Saturday, November 2, 2013

Art by Javier Pérez


[Javier Pérez, Trompclip.]

Elaine pointed me to the art of Javier Pérez. Beautiful and punny.

SEIU on campus

My friend Sara pointed me to news of the growing number of adjunct faculty joining Service Employees International Union:

Bill Shimer, a part-time lecturer in management and organizational development at Northeastern University in Boston, said he never imagined being part of the union movement. But he has been rallying colleagues to support an upcoming vote on whether to form a union.

“It’s not that people want to unionize, but we really don’t see any other way. There’s nowhere to turn and nobody is looking out for us,” said Shimer, who teaches five classes at Northeastern and two at another local university.

The university has responded by hiring a prominent law firm used by many corporations to discourage union organizing.
I am always surprised when a teacher finds the prospect of a union distasteful.
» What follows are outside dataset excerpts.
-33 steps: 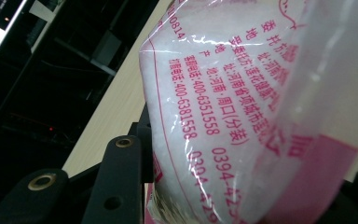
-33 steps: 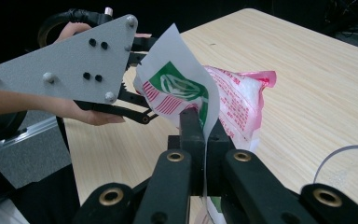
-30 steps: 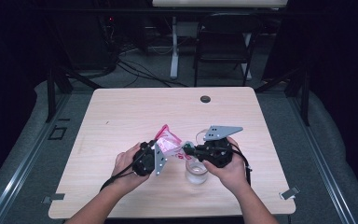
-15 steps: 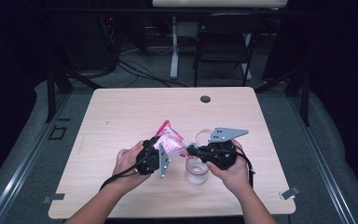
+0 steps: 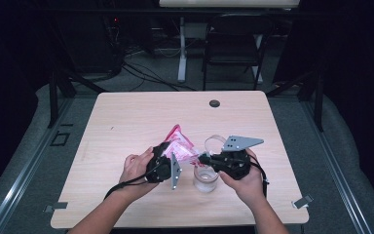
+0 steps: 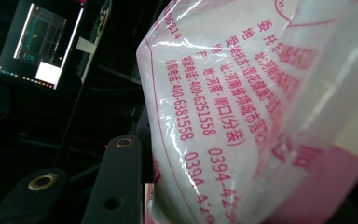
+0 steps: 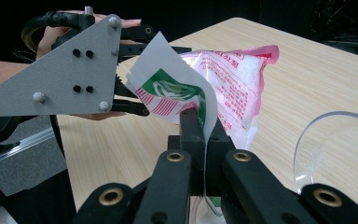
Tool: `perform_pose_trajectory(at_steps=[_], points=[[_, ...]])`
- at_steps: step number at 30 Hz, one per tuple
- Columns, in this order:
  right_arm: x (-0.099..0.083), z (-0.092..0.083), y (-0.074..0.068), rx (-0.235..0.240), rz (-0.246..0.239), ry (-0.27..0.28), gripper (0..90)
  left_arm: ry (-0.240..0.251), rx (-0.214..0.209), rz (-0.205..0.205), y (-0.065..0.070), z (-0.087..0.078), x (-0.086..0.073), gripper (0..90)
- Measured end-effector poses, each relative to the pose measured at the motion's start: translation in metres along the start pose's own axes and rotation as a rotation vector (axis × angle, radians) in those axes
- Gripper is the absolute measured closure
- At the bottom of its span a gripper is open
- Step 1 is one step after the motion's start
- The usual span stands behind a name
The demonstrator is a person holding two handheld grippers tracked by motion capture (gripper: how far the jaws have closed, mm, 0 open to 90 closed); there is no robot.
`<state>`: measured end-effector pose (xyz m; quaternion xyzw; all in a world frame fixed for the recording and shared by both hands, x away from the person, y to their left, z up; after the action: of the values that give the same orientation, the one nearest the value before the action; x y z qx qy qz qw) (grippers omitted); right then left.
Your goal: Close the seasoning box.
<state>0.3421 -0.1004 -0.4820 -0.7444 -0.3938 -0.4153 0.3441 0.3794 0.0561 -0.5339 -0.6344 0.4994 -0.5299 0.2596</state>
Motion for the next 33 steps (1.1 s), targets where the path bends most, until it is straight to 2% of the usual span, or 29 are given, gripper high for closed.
perform_pose_trajectory(at_steps=[18,22,33], points=[[-0.006,-0.005,0.002,-0.002,0.008,0.013,90.0,-0.007,0.004,0.049,0.000,0.000,0.007,63.1],[-0.007,-0.005,0.002,0.002,0.013,0.018,90.0,-0.011,0.012,0.081,-0.001,0.000,0.008,63.1],[-0.009,-0.004,0.004,-0.002,0.020,0.024,90.0,-0.018,0.026,0.111,-0.001,0.001,0.010,63.2]])
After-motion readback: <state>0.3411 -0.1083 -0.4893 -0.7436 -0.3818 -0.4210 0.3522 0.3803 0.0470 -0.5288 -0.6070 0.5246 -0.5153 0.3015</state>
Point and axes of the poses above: each handheld gripper's, and its own axes: z roughly forward along the jaws, x roughly out of its top, y roughly to its right, the point moved 8 cm from there along z, roughly forward along the jaws, and after that the axes turned 6 degrees about x, right-handed, at the moved point
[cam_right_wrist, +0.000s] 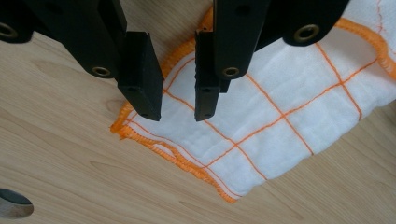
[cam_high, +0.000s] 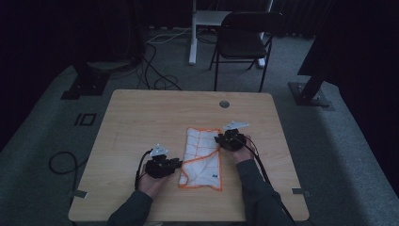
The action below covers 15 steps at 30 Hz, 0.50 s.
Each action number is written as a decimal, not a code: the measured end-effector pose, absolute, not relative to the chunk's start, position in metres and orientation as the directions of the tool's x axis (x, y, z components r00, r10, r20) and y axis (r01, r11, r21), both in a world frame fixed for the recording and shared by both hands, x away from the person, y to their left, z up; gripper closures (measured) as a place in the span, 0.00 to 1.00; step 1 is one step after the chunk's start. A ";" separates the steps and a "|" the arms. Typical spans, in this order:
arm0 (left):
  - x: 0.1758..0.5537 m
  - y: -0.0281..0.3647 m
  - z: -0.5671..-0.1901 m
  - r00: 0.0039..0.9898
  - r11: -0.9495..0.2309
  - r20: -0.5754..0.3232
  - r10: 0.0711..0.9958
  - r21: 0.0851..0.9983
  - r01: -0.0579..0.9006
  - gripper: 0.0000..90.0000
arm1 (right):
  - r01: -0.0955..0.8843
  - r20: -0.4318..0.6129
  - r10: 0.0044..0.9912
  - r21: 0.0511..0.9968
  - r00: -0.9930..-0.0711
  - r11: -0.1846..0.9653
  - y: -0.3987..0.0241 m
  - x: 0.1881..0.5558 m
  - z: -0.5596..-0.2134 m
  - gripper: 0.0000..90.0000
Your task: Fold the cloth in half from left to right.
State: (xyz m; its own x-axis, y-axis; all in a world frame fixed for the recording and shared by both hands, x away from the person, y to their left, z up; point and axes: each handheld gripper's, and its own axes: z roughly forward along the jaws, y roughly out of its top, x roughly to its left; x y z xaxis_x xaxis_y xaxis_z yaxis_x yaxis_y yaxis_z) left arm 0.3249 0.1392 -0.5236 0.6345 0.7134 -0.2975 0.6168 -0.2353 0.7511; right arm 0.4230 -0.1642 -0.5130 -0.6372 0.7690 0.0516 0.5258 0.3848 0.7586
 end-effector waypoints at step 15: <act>0.326 0.118 -0.522 0.663 -0.285 -0.337 0.668 0.707 0.647 0.99 | 0.504 0.050 0.751 0.770 -0.658 0.391 -0.162 0.415 -0.509 0.79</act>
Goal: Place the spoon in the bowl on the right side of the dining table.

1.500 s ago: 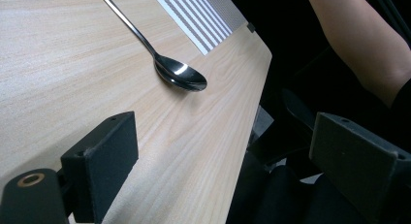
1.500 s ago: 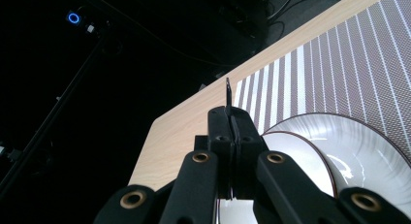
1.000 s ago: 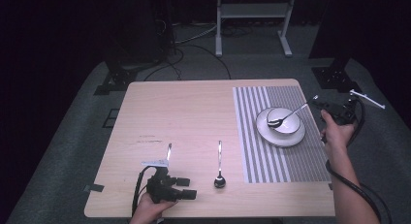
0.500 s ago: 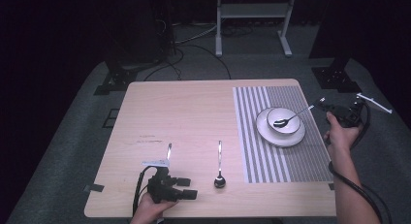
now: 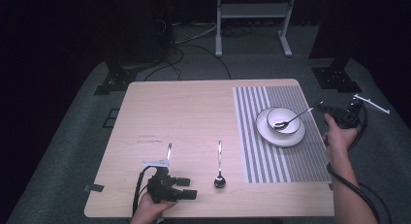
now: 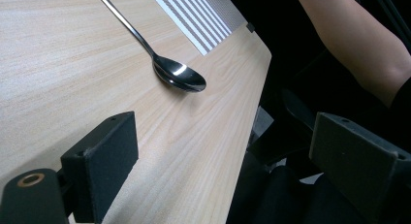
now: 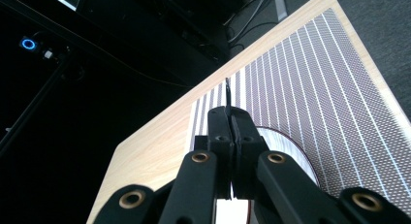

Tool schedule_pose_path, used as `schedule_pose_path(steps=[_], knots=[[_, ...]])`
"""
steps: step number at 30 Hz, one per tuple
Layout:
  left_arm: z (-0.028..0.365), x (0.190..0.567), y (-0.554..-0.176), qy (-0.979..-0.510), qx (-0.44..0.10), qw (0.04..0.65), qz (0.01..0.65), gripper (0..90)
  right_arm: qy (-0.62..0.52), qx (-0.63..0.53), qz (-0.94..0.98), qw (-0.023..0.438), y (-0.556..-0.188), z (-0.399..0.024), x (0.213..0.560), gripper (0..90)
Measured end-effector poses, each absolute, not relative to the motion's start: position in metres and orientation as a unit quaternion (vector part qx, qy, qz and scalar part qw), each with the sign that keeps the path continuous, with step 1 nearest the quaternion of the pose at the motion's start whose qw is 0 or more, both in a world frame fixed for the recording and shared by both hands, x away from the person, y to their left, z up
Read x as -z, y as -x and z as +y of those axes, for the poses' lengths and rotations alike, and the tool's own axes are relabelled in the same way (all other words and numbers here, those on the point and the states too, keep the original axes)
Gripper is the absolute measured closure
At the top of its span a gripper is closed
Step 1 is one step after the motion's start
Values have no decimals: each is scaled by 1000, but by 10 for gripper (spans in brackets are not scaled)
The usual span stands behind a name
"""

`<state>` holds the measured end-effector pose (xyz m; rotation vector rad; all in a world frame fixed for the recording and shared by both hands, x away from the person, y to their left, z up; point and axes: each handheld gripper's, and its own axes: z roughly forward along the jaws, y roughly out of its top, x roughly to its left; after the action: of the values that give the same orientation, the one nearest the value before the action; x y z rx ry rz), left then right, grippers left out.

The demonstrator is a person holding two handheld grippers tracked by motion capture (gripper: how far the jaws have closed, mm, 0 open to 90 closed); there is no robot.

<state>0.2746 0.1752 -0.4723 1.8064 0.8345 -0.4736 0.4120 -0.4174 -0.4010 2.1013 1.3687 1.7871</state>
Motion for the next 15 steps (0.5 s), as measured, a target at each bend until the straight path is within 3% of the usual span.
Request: schedule_pose_path(steps=[15], knots=[[176,472,-274,-751,196,522,353,88,-690,-570,445,35,-414,-421,410,862]])
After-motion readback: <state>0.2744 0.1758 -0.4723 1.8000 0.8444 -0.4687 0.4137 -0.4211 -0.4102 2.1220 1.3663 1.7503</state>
I am saddened and not surprised when management university adminstrators feel the same way.

Thanks, Sara.

Ph.D.’s outside academia

The New York Times has an article on Ph.D.’s outside academia: The Repurposed Ph.D. What goes unaddressed: whether a doctorate is truly necessary for the kinds of work the article describes.

[Why Ph.D.’s ? The apostrophe is “traditionally used with abbreviations containing capital letters and periods” to form a plural (Garner’s Modern American Usage ).]

A drawer of the past


[Henry, November 2, 2013.]

I like the refrigerator, but I especially like the drawer — not just the suggestion of dovetail joints but the way the drawer drops when opened. No drawer slides in this comic strip world.

Related reading
All Henry posts (Pinboard)

[Why “the suggestion of dovetail joints”? Because there are no trapezoids. These joints hold together a two-dimensional drawer, so the extra strength of the traditional dovetail is not needed.]

Friday, November 1, 2013

Macintosh Plus emulator



James Friend’s Mac Plus emulator takes me back my first experience with a Mac: 1984, in a Boston computer store. The Mac seemed then to be a pleasant (and expensive) toy. Elaine and I ended up buying a Panasonic Senior Partner and an Olympia daisy-wheel printer. We were no visionaries. These machines would not work together, and we returned them both for a full refund (thanks to a friendly musician-salesman). Our next computer was an Apple //c. Many years (and Windows) later, our fambly is nothing but Macs.

The Mac Plus appeared in January 1986.

[Found via Daring Fireball.]

New Jersey gets a star



I’ve been waiting to post an updated Flag of Equal Marriage with a star for New Jersey. I’ve checked the flag’s site, counted, and waited: fifteen states, still only fourteen stars. And then I looked more carefully at the list, which has fourteen not fifteen states (including New Jersey) and Washington, D.C.: fourteen stars.

Note to self: do not skim lists.

A related post
The flag of equal marriage

[New Jersey: represent.]

Thursday, October 31, 2013

“In the end, we can’t [?] lose”

From a New York Times article on the fate of the humanities in higher education:

Some professors flinch when they hear colleagues talking about the need to prepare students for jobs.

“I think that’s conceding too quickly,” said Mark Edmundson, an English professor at the University of Virginia. “We’re not a feeder for law school; our job is to help students learn to question.”

His university had 394 English majors last year, down from 501 when he arrived in 1984, but Professor Edmundson said he does not fret about the future. “In the end, we can’t lose,” he said. “We have William Shakespeare.”
I respect Mark Edmundson’s work, as these three posts should make clear. But two observations:

To speak of the purpose of college without regard for what might follow is to speak from a lofty position indeed. If students are to learn to question, they might begin by questioning the investment of time and money that college requires. What does that investment amount to? What does it mean to graduate with tens of thousands in debt and few prospects?

I’m not nearly as confident as Edmundson that those who have Shakespeare cannot lose. Classics departments, after all, had Homer.

Der・ri・da

I tried and tried again to get OS X’s Dictation service to recognize Derrida : garita, Jerry Gary, die galley, Garry Donna, Gary Dodd, Jerry die, Gary doc, Gary dog .

And then back to garita.

A related post
Mac Dictation and boogie-woogie

A joke for the day

A seasonal joke from my dad, eighty-five and still turning them out: How did Bela Lugosi know what to expect?

No spoilers. The punchline appears in the comments.

Halloween, 1941


[Photograph by William C. Shrout. 1941. From the Life Photo Archive.]

The Life Photo Archive’s description, “Halloween party,” is hardly accurate. A better one: “Mayhem averted.” Or better still: “Cheese it — the cops!”

A cropped version of this photograph appeared in a Life feature about Halloween in Zionsville, Indiana (November 3, 1941). The caption reads: “Being nabbed by the cops is always thrilling, especially because few arrests ever seem to be made. Moving the town loafers’ bench to someone’s porch is always fun.” This mayhem is pretty obviously staged, no?